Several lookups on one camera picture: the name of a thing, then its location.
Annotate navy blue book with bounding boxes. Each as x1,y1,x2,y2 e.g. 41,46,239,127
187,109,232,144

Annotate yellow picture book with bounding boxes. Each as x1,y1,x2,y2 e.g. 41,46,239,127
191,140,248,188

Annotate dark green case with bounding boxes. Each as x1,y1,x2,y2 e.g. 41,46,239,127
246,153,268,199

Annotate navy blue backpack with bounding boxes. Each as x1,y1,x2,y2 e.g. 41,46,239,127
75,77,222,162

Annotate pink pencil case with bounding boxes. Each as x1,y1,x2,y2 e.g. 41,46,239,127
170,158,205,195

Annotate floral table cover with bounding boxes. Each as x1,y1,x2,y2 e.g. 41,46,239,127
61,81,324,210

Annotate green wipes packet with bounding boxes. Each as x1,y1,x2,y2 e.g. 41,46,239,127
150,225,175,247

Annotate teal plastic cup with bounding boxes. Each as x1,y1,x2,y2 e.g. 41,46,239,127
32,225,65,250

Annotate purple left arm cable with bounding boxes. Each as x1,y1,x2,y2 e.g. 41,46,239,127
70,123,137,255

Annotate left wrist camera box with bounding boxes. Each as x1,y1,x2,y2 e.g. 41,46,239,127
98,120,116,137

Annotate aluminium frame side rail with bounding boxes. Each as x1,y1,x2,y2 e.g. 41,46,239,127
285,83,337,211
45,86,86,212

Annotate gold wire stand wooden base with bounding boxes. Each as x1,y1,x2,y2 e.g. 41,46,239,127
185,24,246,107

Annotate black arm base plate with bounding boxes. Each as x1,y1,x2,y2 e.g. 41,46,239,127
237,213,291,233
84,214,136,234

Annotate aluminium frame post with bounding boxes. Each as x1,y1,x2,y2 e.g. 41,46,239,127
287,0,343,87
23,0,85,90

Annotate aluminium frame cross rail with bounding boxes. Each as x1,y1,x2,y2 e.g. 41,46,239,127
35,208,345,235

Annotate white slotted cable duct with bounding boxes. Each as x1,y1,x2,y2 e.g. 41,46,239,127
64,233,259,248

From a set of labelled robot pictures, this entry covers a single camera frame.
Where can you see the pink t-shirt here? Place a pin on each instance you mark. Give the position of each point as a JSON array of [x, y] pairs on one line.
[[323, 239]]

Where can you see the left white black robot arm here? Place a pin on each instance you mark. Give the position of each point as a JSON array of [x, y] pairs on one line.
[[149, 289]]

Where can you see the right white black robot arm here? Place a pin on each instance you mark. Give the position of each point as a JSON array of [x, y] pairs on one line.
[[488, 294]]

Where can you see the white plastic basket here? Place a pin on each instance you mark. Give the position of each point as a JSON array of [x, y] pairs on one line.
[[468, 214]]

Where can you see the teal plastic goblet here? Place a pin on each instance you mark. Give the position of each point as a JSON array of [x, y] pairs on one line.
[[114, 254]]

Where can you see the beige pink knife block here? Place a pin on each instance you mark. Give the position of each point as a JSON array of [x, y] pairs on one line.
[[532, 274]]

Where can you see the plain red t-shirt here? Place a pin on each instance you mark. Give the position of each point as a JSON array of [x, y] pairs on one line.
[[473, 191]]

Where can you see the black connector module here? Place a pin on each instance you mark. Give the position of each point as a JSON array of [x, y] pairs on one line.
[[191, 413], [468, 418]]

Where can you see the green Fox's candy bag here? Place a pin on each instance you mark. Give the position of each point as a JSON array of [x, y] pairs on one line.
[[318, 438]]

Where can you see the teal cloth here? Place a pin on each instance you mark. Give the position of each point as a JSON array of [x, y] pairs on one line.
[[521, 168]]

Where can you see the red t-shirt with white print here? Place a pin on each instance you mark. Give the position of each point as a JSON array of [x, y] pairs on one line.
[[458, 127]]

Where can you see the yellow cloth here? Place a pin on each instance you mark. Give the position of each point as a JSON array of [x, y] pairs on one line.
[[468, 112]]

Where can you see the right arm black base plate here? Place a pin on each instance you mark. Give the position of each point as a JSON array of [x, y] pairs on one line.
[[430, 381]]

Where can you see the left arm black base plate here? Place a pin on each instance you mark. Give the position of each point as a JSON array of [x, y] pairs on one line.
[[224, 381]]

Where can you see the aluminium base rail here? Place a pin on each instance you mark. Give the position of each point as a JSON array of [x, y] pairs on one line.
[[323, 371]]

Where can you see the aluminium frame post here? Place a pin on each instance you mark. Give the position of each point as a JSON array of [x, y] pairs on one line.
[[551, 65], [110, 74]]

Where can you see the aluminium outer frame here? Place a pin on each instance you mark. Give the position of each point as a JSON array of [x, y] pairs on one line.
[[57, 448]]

───

Nothing should appear in the output except the lines from the one with "Where can you see the aluminium outer" through the end of the records above, copied exactly.

Where can you see the aluminium outer frame here? Place a pin on each instance you mark. Give the position of each point as a JSON array of [x, y] pairs on one line.
[[57, 448]]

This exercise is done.